20101013-news-0101The controversial Joie de Vivre housing project in downtown Lafayette took another turn toward reality this week with the announcement that the Lemoine Company has been selected as general contractor for the 72-unit development in the Mills Addition neighborhood across Congress Street from the IberiaBank building and the Lafayette Public Library.

Scheduled to begin construction in September, the project has drawn the ire of some residents of the neighborhood who say the design and scale of the project are incongruent with the existing residential architecture. Citing financial constraints and those neighborhood concerns, Acadiana Outreach, the project coordinator, announced last fall that plans for Joie de Vivre were being scaled back and the design was being modified to comport better with the urban landscape.
Last May, Acadiana Outreach announced plans to build a $25 million, 10-building, mixed-use affordable housing development near downtown. The project was to be funded largely through the sale of $20 million in tax credits. At the time, Acadiana Outreach and its main consultant, The Cartesian Company, were still awaiting the Louisiana Housing Finance Authority’s annual Qualified Application Plan, which governs all tax credit applications. When the guidelines were published in August, they included a $1.5 million a year cap for tax credit applicants. That limit, along with neighborhood concerns over the density of the development and some failed property acquisitions, forced Joie De Vivre planners to modify their plans.

AOC re-envisioned Joie De Vivre as a six building, $16.5 million project.

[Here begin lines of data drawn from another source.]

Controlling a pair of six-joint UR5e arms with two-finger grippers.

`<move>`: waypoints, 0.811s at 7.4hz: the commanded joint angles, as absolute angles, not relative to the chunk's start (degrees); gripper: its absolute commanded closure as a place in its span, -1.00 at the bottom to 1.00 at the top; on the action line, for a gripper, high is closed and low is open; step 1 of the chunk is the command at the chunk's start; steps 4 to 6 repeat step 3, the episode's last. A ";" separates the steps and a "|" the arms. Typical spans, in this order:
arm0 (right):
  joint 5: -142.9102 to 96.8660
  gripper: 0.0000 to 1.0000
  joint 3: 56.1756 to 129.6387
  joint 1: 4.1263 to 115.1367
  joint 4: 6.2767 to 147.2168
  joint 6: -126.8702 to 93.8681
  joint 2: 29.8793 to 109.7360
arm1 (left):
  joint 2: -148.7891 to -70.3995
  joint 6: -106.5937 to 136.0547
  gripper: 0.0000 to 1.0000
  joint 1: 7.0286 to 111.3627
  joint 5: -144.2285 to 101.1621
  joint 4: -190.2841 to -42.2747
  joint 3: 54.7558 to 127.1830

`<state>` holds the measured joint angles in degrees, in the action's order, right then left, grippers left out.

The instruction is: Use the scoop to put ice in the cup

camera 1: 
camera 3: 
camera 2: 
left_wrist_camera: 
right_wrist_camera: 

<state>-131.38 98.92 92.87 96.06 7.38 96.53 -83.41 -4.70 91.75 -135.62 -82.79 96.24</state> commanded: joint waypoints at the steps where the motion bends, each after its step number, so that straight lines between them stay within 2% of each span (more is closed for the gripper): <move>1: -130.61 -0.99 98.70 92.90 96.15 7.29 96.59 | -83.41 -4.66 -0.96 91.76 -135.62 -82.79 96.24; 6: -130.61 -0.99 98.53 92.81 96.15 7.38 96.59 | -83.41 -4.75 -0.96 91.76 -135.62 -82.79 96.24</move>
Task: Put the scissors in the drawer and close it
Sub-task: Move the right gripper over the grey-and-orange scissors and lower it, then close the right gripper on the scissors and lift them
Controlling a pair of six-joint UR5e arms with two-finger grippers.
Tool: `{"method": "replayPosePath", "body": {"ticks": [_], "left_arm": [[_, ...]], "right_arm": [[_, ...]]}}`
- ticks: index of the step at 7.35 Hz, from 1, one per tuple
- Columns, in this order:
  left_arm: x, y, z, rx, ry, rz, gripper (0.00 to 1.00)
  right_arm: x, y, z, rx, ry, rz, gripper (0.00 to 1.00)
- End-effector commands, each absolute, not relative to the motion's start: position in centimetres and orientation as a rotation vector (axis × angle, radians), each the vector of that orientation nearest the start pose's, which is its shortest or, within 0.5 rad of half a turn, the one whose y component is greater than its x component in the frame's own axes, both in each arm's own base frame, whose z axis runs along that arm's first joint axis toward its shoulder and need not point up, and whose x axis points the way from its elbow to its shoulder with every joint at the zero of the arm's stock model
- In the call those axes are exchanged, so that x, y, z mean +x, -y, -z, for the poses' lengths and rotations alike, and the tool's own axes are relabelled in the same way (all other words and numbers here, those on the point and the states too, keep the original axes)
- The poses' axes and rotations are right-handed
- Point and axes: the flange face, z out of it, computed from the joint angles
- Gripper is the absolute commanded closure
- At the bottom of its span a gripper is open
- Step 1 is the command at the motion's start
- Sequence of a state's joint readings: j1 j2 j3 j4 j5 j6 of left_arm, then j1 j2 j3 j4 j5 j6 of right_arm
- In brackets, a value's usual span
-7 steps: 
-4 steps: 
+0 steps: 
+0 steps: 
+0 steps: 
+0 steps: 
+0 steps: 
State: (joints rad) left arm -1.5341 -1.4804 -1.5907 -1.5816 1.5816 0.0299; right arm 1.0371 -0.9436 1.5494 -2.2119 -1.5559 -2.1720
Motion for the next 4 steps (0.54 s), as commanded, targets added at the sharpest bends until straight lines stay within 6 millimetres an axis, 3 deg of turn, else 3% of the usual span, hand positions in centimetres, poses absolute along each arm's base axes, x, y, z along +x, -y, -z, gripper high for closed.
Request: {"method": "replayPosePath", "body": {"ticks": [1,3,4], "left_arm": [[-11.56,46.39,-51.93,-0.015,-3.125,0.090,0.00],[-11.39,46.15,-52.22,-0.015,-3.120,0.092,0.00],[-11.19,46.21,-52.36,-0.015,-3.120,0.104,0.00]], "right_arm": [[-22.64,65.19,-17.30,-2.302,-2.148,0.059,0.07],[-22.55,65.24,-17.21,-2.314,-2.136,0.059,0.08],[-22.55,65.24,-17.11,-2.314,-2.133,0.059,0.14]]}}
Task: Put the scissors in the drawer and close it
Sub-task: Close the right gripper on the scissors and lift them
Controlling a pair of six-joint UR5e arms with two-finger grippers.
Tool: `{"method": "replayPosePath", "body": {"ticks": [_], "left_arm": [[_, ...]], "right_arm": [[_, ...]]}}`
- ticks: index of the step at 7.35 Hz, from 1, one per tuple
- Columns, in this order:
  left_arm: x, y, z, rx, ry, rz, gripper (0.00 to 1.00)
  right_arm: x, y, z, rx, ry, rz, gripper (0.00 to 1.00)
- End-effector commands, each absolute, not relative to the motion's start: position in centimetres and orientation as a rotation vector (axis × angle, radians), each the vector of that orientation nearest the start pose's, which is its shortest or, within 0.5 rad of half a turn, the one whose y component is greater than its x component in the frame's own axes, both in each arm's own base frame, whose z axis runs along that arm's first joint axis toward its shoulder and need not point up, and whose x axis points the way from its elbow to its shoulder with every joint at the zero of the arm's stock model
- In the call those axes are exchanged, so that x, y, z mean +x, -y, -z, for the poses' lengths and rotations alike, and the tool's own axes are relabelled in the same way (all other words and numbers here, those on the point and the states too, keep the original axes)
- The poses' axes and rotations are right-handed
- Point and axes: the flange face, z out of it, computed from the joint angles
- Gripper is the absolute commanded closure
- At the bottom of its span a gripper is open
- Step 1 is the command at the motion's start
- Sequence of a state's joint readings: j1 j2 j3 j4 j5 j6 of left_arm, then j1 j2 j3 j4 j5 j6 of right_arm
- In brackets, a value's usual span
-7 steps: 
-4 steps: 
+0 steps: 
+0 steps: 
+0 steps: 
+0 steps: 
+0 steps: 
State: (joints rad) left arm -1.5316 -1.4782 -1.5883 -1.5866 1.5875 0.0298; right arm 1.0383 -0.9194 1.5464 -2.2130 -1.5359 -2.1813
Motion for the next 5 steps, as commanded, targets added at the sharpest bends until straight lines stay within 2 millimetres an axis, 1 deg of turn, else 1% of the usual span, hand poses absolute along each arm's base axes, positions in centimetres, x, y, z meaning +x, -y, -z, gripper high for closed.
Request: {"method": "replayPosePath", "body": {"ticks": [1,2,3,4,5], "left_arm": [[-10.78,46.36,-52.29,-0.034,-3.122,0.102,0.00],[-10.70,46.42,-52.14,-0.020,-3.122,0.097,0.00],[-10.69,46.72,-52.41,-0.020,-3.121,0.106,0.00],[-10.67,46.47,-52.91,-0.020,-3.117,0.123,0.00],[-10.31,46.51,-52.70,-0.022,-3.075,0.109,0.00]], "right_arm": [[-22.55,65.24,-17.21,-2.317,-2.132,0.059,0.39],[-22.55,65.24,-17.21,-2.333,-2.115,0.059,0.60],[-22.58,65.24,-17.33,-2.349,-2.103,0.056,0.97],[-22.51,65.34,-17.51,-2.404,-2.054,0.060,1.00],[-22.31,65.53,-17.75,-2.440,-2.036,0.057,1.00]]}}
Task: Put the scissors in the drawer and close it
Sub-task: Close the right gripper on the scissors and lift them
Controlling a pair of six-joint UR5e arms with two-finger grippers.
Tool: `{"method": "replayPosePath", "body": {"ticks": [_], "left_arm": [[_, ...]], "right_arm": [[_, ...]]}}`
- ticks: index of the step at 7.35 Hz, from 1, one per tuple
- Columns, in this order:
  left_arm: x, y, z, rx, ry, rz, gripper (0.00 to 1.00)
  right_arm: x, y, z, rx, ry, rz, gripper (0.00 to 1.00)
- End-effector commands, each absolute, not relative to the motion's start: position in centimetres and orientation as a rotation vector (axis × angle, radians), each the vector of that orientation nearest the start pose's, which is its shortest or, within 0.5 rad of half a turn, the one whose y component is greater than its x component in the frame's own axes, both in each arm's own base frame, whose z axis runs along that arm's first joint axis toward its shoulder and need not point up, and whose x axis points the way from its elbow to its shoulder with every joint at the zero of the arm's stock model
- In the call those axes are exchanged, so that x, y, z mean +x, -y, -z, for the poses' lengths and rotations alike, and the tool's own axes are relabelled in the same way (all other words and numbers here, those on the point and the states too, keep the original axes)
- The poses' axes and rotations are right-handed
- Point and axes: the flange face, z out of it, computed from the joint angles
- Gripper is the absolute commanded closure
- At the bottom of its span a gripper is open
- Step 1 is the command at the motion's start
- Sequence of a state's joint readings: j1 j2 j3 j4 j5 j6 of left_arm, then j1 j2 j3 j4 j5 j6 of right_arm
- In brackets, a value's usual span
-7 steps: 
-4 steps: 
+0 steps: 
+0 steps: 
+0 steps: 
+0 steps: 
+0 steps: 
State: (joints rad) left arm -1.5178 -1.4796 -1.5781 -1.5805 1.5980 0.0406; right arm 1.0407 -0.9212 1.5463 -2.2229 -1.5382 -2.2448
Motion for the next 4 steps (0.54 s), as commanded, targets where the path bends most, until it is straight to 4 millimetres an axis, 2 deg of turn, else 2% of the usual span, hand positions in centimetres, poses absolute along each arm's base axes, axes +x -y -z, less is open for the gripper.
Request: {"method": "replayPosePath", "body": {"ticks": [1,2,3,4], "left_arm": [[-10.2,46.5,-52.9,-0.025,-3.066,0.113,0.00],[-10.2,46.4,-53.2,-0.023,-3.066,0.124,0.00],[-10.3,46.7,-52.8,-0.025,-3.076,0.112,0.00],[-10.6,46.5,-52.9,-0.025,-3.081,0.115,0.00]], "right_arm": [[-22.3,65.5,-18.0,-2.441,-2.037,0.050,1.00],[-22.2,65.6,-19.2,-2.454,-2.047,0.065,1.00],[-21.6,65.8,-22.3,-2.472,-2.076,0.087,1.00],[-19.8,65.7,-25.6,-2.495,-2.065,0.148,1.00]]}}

The complex went from 118 to 72 rental units, a 39 percent reduction in density. While financing certainly played a role in the changes, planners insist their primary motivation was winning over support from the entire community.

In addition to the Lemoine Company, the project team also includes Angelle Architects, Montagnet & Domingue as civil engineers, Thomassee & Associates as electrical engineers and Quebedeaux Engineering as mechanical enginers.